Томас хотел быть внимательным и неназойливым. Катриона была в состоянии шока. И он не хотел спешить. Пытался себя сдерживать. Но что он мог с собой поделать? Быть рядом с Катрионой и не вдыхать ее аромат… Стоять от нее в десяти футах и не стремиться коснуться ее хотя бы рукой…
И его рука поднялась, и кончик пальца пробежался по линии ее бровей. Восхитительных, эротичных бровей. Теперь они стали гуще и темнее. Чем — как она сказала — она их красила? Маскировка, как у птицы, которая надевает серый зимний плюмаж, чтобы слиться с унылым окружением.
Но под подушечкой его большого пальца ресницы Катрионы трепетали в такт учащающемуся биению жилки на ее виске. И она не пыталась уйти. Напротив, потянулась к нему, не в силах противиться близости. Так же как и Томас.
— Они стали немного гуще, но, если постараться, все равно можно увидеть ту девочку. Она где-то здесь.
Катриона долго рассматривала его лицо ищущим взглядом — как смотрел Томас несколькими минутами ранее. Как будто он был одной из руин древнего могольского дворца, который они когда-то посетили вместе, и лишь едва различимые очертания стен позволяли узнать это место.
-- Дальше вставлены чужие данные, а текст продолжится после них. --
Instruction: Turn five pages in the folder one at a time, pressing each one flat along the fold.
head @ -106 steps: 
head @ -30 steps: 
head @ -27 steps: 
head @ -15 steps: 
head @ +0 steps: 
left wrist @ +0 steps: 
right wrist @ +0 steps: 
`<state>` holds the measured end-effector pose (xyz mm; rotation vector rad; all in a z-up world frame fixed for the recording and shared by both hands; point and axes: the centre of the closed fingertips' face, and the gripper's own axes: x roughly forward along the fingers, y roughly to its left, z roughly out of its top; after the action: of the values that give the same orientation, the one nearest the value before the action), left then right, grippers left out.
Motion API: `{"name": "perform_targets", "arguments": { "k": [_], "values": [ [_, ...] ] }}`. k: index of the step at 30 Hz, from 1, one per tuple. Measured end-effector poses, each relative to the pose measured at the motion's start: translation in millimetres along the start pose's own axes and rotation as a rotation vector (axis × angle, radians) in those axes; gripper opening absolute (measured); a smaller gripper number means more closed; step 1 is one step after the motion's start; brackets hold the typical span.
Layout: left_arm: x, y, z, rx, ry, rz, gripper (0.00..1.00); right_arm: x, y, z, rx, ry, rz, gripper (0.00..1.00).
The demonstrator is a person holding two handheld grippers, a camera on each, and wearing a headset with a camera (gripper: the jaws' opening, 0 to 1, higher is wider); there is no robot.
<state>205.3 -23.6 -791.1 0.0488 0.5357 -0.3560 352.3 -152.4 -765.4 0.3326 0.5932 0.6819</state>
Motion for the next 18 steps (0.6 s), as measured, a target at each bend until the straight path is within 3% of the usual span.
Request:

— Неужели меня так трудно найти?
— Нет, — ответил Томас. — Нет. Я вижу тебя ясно. Всю тебя. До последнего прекрасного дюйма.
Она повернула голову, чтобы потереться щекой о его ладонь, как дикое животное, которое он приручил.
— Ты всегда был такой добрый.
— Снова это слово — «добрый». — Не о доброте нужно думать Катрионе, когда она на него смотрит! «Добрый» не то качество, что заставило бы воспитанных молодых леди задрать юбки и плевать на приличия. Добротой ему не завоевать Катриону. — Я бы предпочел другое определение, — например, «пылкий и настойчивый». Больше, чем любовник. Выходи за меня, Катриона Роуэн! Умоляю. — Он не дал ей ответить. — Я добьюсь своего. Буду преследовать тебя, пока не скажешь «да».
— Томас…
— Еще раз.
— Томас. Томас. Томас! — Она улыбнулась ему сквозь слезы. — Да. О святая Маргарита, да! Думаю, я выйду за тебя.
Вот так легко. Как будто не было ничего проще в мире — она не заставила его ждать годы и годы. Томасу казалось, что радость, или по крайней мере облегчение, будет греметь в нем точно колокол. Но теплое, почти умилительное ощущение, что разливалось в его душе, было куда тише, не лишенное, однако, своей пылкости. Здесь была и благодарность, и любовь, и вожделение. Да, видит Бог, — вожделение! Он никогда не насытится ею. Томас прижал ее к груди, обвил руками, и она скользнула к нему на колени — теперь он мог целовать ее снова и снова.